Do deer eat berries? Some things may come as a surprise for some hunters when looking at deer diet. Though tasty fruits like berries may catch the attention of deer other food sources are often more common in a deers diet. Of course time of year is a big factor in diet options available to deer so lets break down some of the most common and sought after dietary options for deer.
Deer eat berries frequently in the wild. Berry season is a short and highly competitive window for deer to gain precious calories. Often other food sources will win out over berries in favour of being more reliable and plentiful.
Dietary needs for deer can be rather surprising to some. Due to the nature of their digestive system some foods are necessary to help aid in digestion. Time of year is also a major factor in determining what the primary diet of that animal is at that particular time. Geographic location will of course also play into dietary options for deer.
A deer’s digestion relies heavily on leaves, twigs, and buds of shrubs and young trees. Known collectively as browse this critical part of a deers daily diet helps stimulate their digestion system. A Whitetail Deer will consume 7 to 10 pounds of browse on a daily basis.
Five common types of browse that deer commonly eat are:
These food sources are extremely important to deer due to the fact that deer are ruminant. If an area is rich in cropland however sparse in these low laying shrubs and trees large deer numbers will be impossible to maintain.
Ruminant: an even-toed ungulate mammal that chews the cud regurgitated from its rumen. The ruminants comprise the cattle, sheep, antelopes, deer, giraffes, and their relatives.
Reminder for those looking to enhance deer habitat that bushes such as willow also double as cover and concealment for deer.
5 Big Deer Foods
These 5 favourites of deer are well known to many hunters and will hold a deer’s appetite at different times. These dietary choices for deer will supply them with the majority of their calories. Knowing when these foods are in their prime attractive state can be extremely beneficial to hunters.
A favourite in eastern North America acorns are a staple in a deers diet. Deer prefer acorns that fall without their caps due to their enhanced flavour and texture.
Corn is a fantastic crop that is not only feeds deer but provides habitat during the growing months. Deer will flock to newly combined field to clean up any spilled and or wasted crop.
A common second growth crop in the west alfalfa is exceptional at feeding deer during the winter months. Alfalfa is at its peek attraction when newly seeded in the spring.
Without a doubt a favourite of deer this sugary fruit is both good habitat for browse and low maintenance for hunters that are both lucky and patient enough to have an orchard.
A more common crop in the east soybeans attract deer in early fall to the plants green leaves and back agin in the winter to eat the beans.
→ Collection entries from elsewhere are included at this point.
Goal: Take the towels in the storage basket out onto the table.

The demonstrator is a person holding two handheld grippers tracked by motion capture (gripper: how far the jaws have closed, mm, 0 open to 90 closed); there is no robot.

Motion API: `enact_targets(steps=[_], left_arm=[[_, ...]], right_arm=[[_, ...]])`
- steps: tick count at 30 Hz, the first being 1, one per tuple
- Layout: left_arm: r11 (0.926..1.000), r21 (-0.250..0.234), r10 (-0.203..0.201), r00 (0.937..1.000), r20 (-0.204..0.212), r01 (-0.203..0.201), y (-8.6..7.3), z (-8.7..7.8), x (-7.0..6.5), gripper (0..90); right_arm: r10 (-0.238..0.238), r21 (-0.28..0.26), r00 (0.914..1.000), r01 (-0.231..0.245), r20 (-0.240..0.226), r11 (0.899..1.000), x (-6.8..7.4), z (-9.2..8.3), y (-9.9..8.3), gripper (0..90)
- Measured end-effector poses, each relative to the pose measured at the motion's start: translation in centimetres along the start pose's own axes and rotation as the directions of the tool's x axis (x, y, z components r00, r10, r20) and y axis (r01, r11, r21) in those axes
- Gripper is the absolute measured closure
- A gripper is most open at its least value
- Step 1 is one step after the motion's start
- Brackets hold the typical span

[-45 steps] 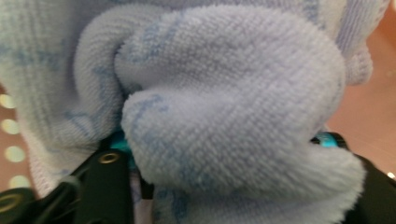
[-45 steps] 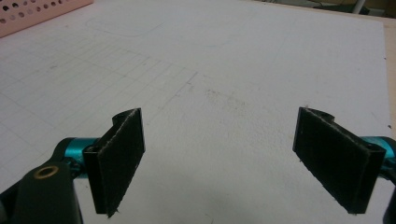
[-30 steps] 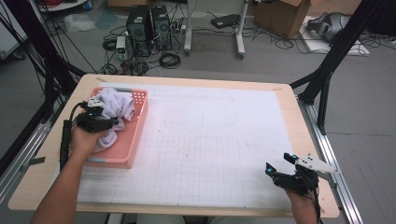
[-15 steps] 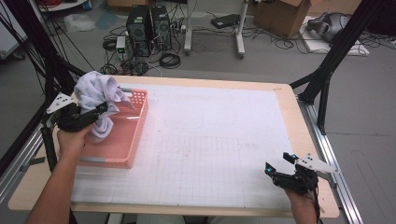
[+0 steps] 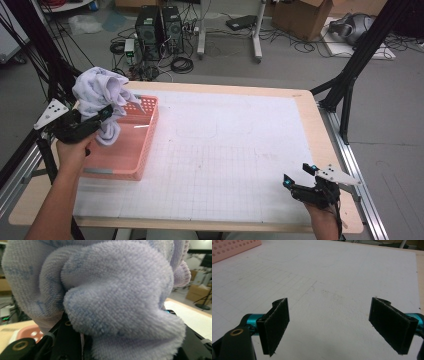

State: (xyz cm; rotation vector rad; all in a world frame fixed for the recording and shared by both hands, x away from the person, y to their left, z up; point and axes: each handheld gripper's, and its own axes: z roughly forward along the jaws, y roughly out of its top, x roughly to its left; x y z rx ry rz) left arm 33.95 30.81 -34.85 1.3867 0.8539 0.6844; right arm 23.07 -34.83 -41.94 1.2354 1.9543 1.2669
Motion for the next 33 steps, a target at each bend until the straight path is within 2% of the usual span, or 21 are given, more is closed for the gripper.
enact_targets(steps=[2, 6, 10, 13, 17, 22, 26, 33], left_arm=[[0.9999, -0.014, -0.002, 0.9994, 0.035, 0.003, 0.2, 0.0, -0.3, 54.8], [0.9996, -0.024, 0.018, 0.9959, 0.088, -0.016, 0.8, 0.1, -1.2, 54.7], [0.9988, -0.047, 0.02, 0.9882, 0.152, -0.013, 1.4, 0.3, -2.4, 54.5], [0.9982, -0.058, 0.03, 0.9781, 0.206, -0.019, 1.8, 0.7, -3.5, 54.3], [0.9972, -0.074, 0.024, 0.9627, 0.27, -0.004, 2.0, 1.6, -5.2, 54.0], [0.9971, -0.074, 0.045, 0.9397, 0.339, -0.022, 2.3, 3.0, -7.4, 53.8], [0.9974, -0.065, 0.055, 0.9256, 0.374, -0.033, 2.1, 4.3, -9.0, 53.8], [0.9985, -0.01, 0.054, 0.9036, 0.425, -0.055, 0.6, 6.8, -11.5, 53.7]], right_arm=[[-0.003, 0.0, 1.0, 0.003, -0.001, 1.0, 0.0, 0.0, 0.0, 15.3], [-0.005, 0.001, 1.0, 0.005, -0.003, 1.0, 0.0, 0.0, 0.0, 15.3], [-0.01, -0.001, 0.9999, 0.01, -0.007, 1.0, 0.1, 0.0, 0.1, 15.3], [-0.009, 0.001, 0.9999, 0.009, -0.008, 1.0, 0.1, 0.0, 0.1, 15.3], [-0.01, -0.007, 0.9999, 0.01, -0.005, 1.0, 0.0, -0.1, 0.1, 15.3], [-0.008, -0.007, 1.0, 0.008, -0.005, 1.0, -0.1, -0.2, 0.1, 15.3], [-0.01, -0.005, 0.9999, 0.01, -0.007, 1.0, -0.1, -0.2, 0.1, 15.3], [-0.018, -0.012, 0.9998, 0.018, -0.009, 1.0, -0.1, -0.2, 0.0, 15.3]])
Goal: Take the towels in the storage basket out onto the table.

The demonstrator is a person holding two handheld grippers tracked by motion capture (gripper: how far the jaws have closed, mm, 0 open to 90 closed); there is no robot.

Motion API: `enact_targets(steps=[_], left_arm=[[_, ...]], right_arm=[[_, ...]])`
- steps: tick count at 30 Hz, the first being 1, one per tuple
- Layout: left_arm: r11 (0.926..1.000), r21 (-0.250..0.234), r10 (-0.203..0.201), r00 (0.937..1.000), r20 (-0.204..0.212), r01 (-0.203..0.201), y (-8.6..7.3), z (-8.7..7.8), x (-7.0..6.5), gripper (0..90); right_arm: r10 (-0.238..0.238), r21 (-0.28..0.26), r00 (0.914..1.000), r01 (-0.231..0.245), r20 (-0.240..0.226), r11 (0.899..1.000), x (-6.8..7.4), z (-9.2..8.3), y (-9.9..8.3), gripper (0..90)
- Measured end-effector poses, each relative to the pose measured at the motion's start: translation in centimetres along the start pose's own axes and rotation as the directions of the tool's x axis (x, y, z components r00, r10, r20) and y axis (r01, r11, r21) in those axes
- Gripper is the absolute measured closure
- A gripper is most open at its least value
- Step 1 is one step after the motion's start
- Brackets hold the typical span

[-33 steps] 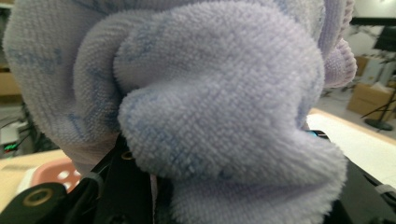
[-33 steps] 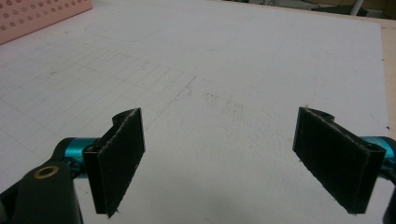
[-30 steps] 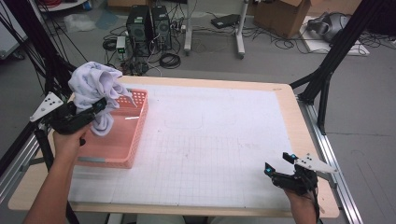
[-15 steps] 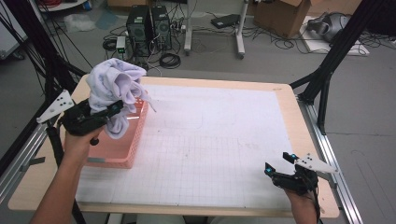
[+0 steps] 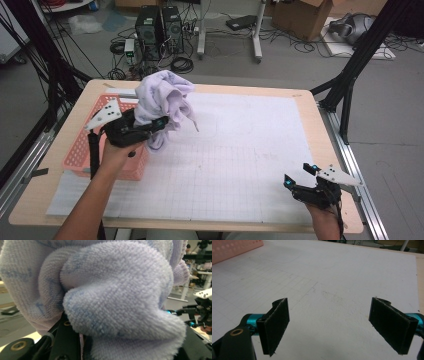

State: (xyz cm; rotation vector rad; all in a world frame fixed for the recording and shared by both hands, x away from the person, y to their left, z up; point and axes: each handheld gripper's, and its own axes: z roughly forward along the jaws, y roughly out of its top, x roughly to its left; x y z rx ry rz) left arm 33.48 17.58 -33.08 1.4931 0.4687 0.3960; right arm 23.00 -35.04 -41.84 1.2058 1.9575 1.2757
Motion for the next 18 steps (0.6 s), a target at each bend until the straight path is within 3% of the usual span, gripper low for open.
enact_targets(steps=[11, 18], left_arm=[[0.9963, 0.085, -0.012, 0.9981, 0.061, 0.007, -2.5, 5.1, -2.0, 52.8], [0.9863, 0.164, -0.031, 0.9965, 0.078, 0.018, -4.7, 8.1, -3.0, 52.5]], right_arm=[[-0.006, 0.009, 0.9999, 0.006, -0.011, 1.0, 0.0, 0.4, 0.0, 15.3], [0.005, 0.007, 0.9999, -0.005, -0.013, 1.0, -0.2, 0.4, -0.1, 15.3]])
Food plots are a common tactic for hunters to help control deer numbers and grow genetics. The previously stated 5 big deer foods are commonly used in some food pots to attract deer however when looking into the art of food plots your options are plentiful.
Nutrition and Hunting plots
Nutrition plots are exactly what it sounds like. Though you are able to hunt over a nutrition plot these plots are usually larger in size and help make the surrounding area more appealing to deer.
Common food types for nutrition plots are clover, corn, and soybeans. Clover is especially interesting for many hunters due to the fact that a good clover plot can last anywheres from 3 to 5 years with proper maintenance.
Hunting plots are smaller then the previously stated nutrition plots and are more carefully placed to help draw deer out for a shot.
Common food types in hunting plots are brassicas and cereal grains such as wheat, oats, and barley.
It is common to combine a couple of different crops that hold attraction at different times to help keep deer on your plots.
Orchards are an excellent option for hunters looking to attract deer. With the fruit of course being an excellent attractant as well as the small branches and buds adding to the deer’s diet orchards are an excellent option for hunters.
Young orchards will need to be protected from browsing deer for the first five to six years. To do this a deer fence will have to be put up around the young orchard for the majority of the year and can be removed in fall.
Orchards require minimal maintenance in late winter (while trees are still dormant) with some minimal pruning and fertilizing to aid in growth and fruit production.
Commercial Farm Land
Fields that are farmed commercially hold deer throughout the year with notable spikes in deer numbers during specific times of the year where food is available. Often second-growth fields are hotspots in late fall for good deer numbers.
Second growth most commonly out west is alfalfa and will feed deer well into the winter months.
Crop fields that are harvested in late summer or early fall are deer magnets due to the fact some crop is always wasted in the harvesting process making for high-quality feed for deer.
Fields with potentially low deer numbers are ones that have little to no second growth or have been harvested early with little to no leftover feed to hold deer.
Remember that due to the size of commercially farmed land pinpointing deer hotspots can be more difficult than smaller and more strategically placed food plots.